- **Task**: Keeping every word and mark, copy all of the data.

(Items listed in a dataset)
+--

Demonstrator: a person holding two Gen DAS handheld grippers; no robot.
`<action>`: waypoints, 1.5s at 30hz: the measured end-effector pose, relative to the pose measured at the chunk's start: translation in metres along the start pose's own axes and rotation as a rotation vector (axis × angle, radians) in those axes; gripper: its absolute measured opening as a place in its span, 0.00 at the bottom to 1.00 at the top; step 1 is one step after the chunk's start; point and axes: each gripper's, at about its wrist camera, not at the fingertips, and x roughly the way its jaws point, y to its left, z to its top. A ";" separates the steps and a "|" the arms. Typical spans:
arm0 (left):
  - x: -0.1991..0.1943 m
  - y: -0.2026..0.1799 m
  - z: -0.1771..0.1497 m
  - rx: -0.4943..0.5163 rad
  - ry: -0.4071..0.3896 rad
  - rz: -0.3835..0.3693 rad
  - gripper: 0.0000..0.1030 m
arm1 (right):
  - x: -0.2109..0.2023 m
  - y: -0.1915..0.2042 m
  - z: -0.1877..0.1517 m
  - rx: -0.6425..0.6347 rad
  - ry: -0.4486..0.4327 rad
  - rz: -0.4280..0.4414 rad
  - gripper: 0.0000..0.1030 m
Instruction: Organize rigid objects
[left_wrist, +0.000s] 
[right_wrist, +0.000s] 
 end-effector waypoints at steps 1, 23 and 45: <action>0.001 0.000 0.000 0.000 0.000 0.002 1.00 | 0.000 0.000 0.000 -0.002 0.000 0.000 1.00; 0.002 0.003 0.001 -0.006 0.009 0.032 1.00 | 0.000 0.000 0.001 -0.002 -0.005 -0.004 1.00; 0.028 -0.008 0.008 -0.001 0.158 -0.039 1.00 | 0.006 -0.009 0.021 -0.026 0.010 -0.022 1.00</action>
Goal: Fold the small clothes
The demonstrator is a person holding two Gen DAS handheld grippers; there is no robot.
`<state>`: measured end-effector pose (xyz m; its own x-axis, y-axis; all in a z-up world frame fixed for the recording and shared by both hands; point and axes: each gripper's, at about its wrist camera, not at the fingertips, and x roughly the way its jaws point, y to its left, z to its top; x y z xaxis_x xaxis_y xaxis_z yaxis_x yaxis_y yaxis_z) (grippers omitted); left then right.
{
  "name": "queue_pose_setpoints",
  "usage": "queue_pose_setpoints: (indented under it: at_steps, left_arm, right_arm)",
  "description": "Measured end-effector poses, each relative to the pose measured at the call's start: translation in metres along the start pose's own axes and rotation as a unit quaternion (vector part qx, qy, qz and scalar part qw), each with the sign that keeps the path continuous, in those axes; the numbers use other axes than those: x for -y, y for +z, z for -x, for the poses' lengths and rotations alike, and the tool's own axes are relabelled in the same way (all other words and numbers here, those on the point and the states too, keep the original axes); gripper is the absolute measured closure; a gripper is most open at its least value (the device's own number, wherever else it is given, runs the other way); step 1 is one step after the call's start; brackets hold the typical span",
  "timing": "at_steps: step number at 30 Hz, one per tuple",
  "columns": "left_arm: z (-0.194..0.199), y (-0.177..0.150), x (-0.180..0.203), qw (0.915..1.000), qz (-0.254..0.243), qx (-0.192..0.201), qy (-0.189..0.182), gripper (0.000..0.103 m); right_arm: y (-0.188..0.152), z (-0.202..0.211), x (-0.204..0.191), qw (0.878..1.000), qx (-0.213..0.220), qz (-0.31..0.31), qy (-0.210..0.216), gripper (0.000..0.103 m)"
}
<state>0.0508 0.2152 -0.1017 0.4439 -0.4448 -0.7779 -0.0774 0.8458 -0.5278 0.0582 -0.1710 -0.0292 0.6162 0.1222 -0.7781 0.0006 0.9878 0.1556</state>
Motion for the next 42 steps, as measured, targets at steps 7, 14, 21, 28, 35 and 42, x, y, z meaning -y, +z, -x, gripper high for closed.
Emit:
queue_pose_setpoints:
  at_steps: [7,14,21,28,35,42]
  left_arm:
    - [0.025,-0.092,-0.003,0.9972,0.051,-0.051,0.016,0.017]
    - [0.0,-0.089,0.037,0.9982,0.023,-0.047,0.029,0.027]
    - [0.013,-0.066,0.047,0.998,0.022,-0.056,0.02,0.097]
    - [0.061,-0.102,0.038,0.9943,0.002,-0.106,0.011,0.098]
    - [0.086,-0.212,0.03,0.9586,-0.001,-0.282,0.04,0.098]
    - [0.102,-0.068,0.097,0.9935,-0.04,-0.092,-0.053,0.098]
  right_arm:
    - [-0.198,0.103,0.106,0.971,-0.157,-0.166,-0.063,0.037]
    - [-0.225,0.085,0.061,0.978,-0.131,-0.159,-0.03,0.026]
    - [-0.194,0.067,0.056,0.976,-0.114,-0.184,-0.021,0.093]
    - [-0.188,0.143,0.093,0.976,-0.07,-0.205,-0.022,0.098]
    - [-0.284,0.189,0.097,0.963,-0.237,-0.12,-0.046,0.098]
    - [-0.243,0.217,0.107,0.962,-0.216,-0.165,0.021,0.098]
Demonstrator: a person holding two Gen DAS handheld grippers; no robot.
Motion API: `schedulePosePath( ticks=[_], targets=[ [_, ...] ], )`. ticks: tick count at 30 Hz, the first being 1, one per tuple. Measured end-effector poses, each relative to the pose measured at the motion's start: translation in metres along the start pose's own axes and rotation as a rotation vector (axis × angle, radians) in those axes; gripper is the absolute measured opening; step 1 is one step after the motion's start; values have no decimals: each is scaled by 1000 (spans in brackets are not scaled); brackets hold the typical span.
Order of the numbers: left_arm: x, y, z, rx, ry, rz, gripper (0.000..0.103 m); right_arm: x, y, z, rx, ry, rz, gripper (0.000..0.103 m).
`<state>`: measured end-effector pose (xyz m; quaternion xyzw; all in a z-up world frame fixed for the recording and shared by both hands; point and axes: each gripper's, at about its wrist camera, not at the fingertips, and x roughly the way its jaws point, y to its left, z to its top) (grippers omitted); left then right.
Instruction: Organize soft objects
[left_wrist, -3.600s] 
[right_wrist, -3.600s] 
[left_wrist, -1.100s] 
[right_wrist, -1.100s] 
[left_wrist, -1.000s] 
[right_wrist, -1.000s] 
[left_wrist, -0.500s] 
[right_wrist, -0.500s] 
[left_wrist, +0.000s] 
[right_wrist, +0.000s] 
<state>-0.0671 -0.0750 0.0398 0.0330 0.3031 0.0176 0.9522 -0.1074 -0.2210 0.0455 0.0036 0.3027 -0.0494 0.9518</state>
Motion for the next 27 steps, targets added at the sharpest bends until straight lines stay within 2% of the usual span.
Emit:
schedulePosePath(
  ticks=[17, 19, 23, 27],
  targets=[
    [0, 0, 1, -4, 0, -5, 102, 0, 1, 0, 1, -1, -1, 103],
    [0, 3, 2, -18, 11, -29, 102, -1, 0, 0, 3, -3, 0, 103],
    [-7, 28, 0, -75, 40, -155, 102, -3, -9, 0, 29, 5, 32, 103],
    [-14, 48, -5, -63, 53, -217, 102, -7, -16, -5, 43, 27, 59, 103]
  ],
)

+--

- **Result below**:
Demonstrator: a person holding two Gen DAS handheld grippers; no robot.
`<action>`: waypoints, 1.5s at 30hz: the measured end-effector pose, relative to the pose measured at the chunk's start: translation in metres along the start pose's own axes and rotation as a rotation vector (axis × angle, radians) in those axes; gripper: its absolute measured opening as a place in its span, 0.00 at the bottom to 1.00 at the top; step 1 is one step after the chunk's start; point and axes: each gripper's, at about its wrist camera, not at the fingertips, and x roughly the way its jaws point, y to its left, z to its top. A ";" separates the steps and a "|" the arms. Typical spans:
arm0 (left):
  - x: -0.1991..0.1943 m
  - y: -0.2026..0.1799 m
  - z: -0.1771..0.1497 m
  - rx: -0.4943..0.5163 rad
  - ry: -0.4071..0.3896 rad
  - rz: -0.3835..0.3693 rad
  - gripper: 0.0000..0.1030 m
arm1 (right):
  - x: -0.2109..0.2023 m
  - y: -0.1915..0.2042 m
  - z: -0.1877..0.1517 m
  - rx: -0.6425..0.6347 rad
  - ry: -0.4486..0.4327 rad
  - rz: -0.4280..0.4414 rad
  - gripper: 0.0000..0.1030 m
Instruction: Organize rigid objects
[left_wrist, +0.000s] 
[right_wrist, +0.000s] 
 end-effector waypoints at steps 1, 23 and 45: <action>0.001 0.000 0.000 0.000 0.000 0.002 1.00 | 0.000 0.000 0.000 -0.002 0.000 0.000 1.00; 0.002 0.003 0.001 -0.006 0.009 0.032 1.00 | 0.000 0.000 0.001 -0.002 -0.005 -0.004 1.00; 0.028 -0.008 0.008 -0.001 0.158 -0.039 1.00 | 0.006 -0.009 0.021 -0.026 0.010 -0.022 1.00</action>
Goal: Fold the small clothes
The demonstrator is a person holding two Gen DAS handheld grippers; there is no robot.
`<state>`: measured end-effector pose (xyz m; its own x-axis, y-axis; all in a z-up world frame fixed for the recording and shared by both hands; point and axes: each gripper's, at about its wrist camera, not at the fingertips, and x roughly the way its jaws point, y to its left, z to its top; x y z xaxis_x xaxis_y xaxis_z yaxis_x yaxis_y yaxis_z) (grippers omitted); left then right.
{
  "name": "queue_pose_setpoints",
  "usage": "queue_pose_setpoints: (indented under it: at_steps, left_arm, right_arm)",
  "description": "Measured end-effector poses, each relative to the pose measured at the call's start: translation in metres along the start pose's own axes and rotation as a unit quaternion (vector part qx, qy, qz and scalar part qw), each with the sign that keeps the path continuous, in those axes; the numbers use other axes than those: x for -y, y for +z, z for -x, for the poses' lengths and rotations alike, and the tool's own axes are relabelled in the same way (all other words and numbers here, those on the point and the states too, keep the original axes); gripper is the absolute measured closure; a gripper is most open at its least value (the device's own number, wherever else it is given, runs the other way); step 1 is one step after the call's start; brackets hold the typical span",
  "timing": "at_steps: step number at 30 Hz, one per tuple",
  "columns": "left_arm: z (-0.194..0.199), y (-0.177..0.150), x (-0.180..0.203), qw (0.915..1.000), qz (-0.254..0.243), qx (-0.192..0.201), qy (-0.189..0.182), gripper (0.000..0.103 m); right_arm: y (-0.188..0.152), z (-0.202..0.211), x (-0.204..0.191), qw (0.878..1.000), qx (-0.213..0.220), qz (-0.31..0.31), qy (-0.210..0.216), gripper (0.000..0.103 m)"
}
<state>0.0508 0.2152 -0.1017 0.4439 -0.4448 -0.7779 -0.0774 0.8458 -0.5278 0.0582 -0.1710 -0.0292 0.6162 0.1222 -0.7781 0.0006 0.9878 0.1556</state>
Motion for the next 42 steps, as measured, targets at steps 7, 14, 21, 28, 35 and 42, x, y, z meaning -y, +z, -x, gripper high for closed.
Emit:
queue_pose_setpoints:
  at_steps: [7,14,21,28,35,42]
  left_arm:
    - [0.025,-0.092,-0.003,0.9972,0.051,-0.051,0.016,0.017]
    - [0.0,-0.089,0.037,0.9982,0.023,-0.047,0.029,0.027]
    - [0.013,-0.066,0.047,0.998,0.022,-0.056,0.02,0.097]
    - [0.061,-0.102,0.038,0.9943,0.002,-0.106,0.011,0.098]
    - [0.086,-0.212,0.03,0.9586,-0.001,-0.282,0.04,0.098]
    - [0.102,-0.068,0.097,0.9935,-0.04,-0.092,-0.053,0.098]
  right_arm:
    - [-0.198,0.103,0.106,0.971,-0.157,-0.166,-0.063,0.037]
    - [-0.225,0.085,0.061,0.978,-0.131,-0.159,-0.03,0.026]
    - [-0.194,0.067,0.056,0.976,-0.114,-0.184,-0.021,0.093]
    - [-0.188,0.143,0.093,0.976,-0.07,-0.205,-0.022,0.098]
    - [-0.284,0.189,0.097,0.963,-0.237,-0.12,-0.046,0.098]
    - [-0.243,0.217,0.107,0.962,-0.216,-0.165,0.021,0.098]
Demonstrator: a person holding two Gen DAS handheld grippers; no robot.
Motion API: `schedulePosePath( ticks=[_], targets=[ [_, ...] ], )`. ticks: tick count at 30 Hz, the first being 1, one per tuple. Measured end-effector poses, each relative to the pose measured at the motion's start: translation in metres along the start pose's own axes and rotation as a rotation vector (axis × angle, radians) in those axes; gripper is the absolute measured opening; step 1 is one step after the motion's start; values have no decimals: each is scaled by 1000 (spans in brackets are not scaled); brackets hold the typical span.
Order of the numbers: left_arm: x, y, z, rx, ry, rz, gripper (0.000..0.103 m); right_arm: x, y, z, rx, ry, rz, gripper (0.000..0.103 m).
`<state>`: measured end-effector pose (xyz m; quaternion xyzw; all in a z-up world frame fixed for the recording and shared by both hands; point and axes: each gripper's, at about its wrist camera, not at the fingertips, and x roughly the way its jaws point, y to its left, z to its top) (grippers omitted); left then right.
Instruction: Organize soft objects
[left_wrist, -3.600s] 
[right_wrist, -3.600s] 
[left_wrist, -1.100s] 
[right_wrist, -1.100s] 
[left_wrist, -1.000s] 
[right_wrist, -1.000s] 
[left_wrist, -0.500s] 
[right_wrist, -0.500s] 
[left_wrist, +0.000s] 
[right_wrist, +0.000s] 
<state>-0.0671 -0.0750 0.0398 0.0330 0.3031 0.0176 0.9522 -0.1074 -0.2210 0.0455 0.0036 0.3027 -0.0494 0.9518</state>
Motion for the next 27 steps, targets added at the sharpest bends until straight lines stay within 2% of the usual span.
Emit:
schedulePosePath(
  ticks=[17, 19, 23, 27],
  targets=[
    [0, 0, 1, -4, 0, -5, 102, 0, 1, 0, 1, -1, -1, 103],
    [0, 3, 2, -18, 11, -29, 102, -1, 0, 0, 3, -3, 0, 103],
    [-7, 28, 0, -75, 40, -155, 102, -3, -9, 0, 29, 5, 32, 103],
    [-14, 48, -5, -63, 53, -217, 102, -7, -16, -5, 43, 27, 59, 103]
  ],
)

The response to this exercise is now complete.